Here's my 2 day itinerary for exploring the truly unique city of Venice, the capital of Italy's Veneto region. You can easily turn this 48 hour itinerary into a 3-4 day itinerary by moving at a slower pace.
Venice is one of the world's most beautiful and captivating cities, a natural movie set. No other place looks quite like it. Venice is a medieval city built on water that shouldn't exist in real life. It's a mind boggling maze of architectural and artistic treasures.
Here's what I think is the perfect 48 hour itinerary for visiting Venice. You can check off most of Venice's major attractions in two days. Of course, it would be better to have 3-4 days in Venice. Last time I visited, I was there for a week, never got bored, and the visit was infinitely more pleasant.

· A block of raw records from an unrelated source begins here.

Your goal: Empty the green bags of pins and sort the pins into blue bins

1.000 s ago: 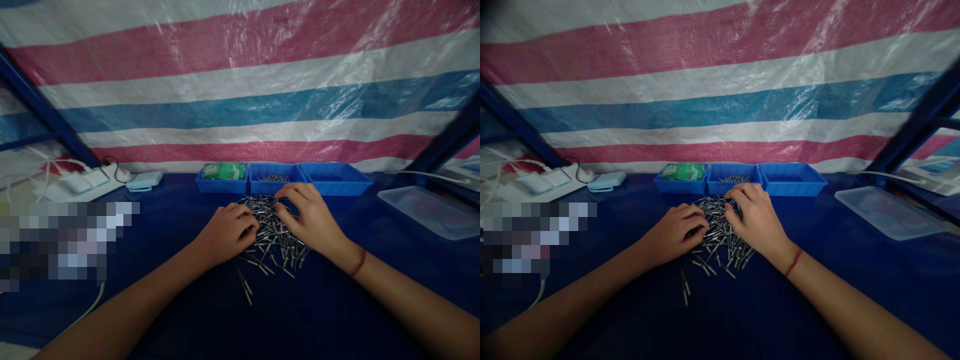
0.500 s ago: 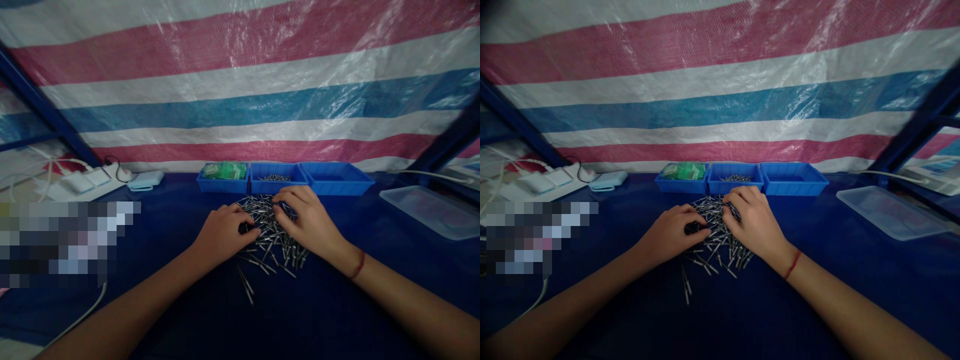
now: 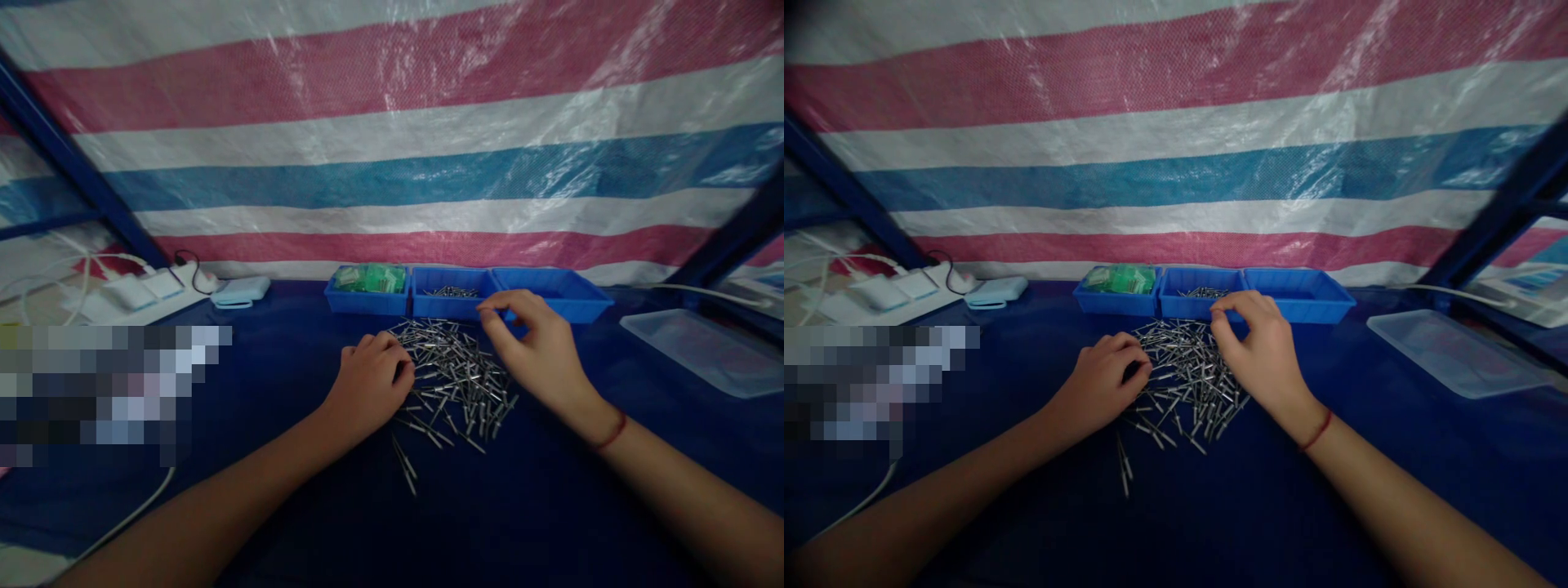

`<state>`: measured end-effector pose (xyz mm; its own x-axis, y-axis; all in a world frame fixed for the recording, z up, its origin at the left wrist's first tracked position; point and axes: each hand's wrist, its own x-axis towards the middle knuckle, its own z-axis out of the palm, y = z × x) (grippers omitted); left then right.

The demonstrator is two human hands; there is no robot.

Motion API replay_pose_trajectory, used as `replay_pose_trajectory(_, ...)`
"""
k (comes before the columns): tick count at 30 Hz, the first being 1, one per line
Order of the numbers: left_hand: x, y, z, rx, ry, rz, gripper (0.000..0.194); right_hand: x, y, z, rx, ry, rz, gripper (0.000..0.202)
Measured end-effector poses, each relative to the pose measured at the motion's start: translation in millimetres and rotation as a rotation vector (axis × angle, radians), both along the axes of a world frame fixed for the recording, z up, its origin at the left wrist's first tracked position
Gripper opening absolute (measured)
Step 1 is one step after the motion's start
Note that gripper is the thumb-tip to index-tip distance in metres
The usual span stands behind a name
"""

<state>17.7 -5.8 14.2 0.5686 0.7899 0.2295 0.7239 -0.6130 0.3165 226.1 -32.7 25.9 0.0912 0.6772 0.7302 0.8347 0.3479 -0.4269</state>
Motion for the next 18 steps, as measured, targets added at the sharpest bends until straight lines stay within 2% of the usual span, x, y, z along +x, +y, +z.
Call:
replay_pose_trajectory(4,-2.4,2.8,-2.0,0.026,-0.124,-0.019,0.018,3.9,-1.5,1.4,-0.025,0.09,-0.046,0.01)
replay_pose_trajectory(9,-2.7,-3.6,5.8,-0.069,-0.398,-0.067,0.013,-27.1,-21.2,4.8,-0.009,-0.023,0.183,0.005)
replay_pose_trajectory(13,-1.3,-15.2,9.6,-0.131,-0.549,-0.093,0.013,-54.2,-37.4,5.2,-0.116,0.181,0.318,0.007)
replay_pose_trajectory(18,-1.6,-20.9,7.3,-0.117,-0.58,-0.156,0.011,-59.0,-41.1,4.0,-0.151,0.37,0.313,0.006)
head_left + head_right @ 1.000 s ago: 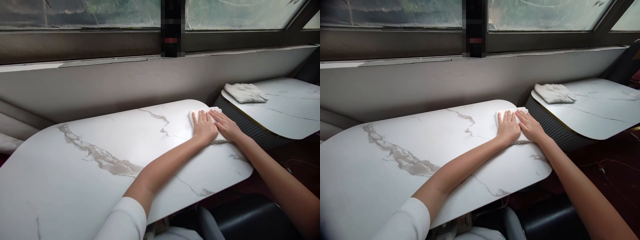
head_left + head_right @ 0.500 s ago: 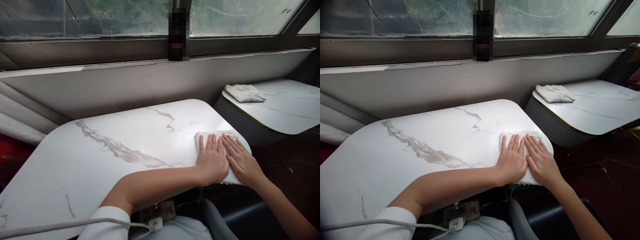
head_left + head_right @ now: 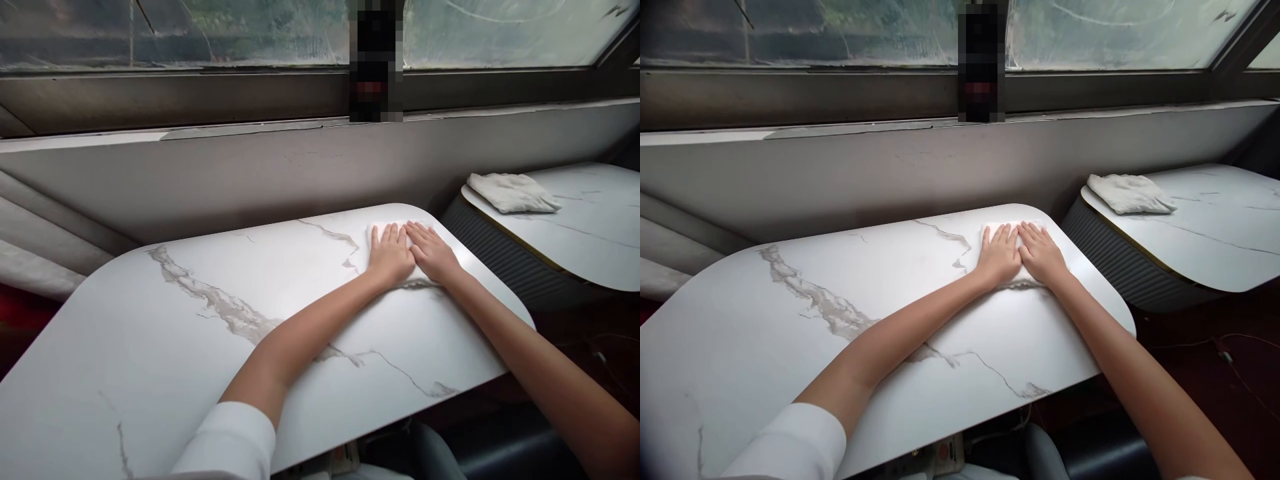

In Venice, there's a plethora of amazing things to see and do, for every type of traveler. The options are endless -- world class museums with precious treasures of Medieval and Renaissance art, historic landmarks, gondola rides, vaporetto rides, canal-side dining, cicchetti (tasty tapas-like snacks), beaches, etc.
This Venice travel guide and itinerary takes you to all of Venice's must see sites and tells you everything to see/do/eat in Venice. If you have more time in and around Venice, I suggest four easy and excellent day trips at the end.
A Short History of Venice
Venice's traditional founding date is pegged at March 25, 421. The year isn't arbitrary. It's 11 years after the Visigoths sacked Rome. 421 is also 55 years after the last Roman Emperor was deposed.
Venice chose this particular year as its foundation year because Venice viewed itself as the new Rome. Not as the successor or heir of Rome, but as a new Christian empire.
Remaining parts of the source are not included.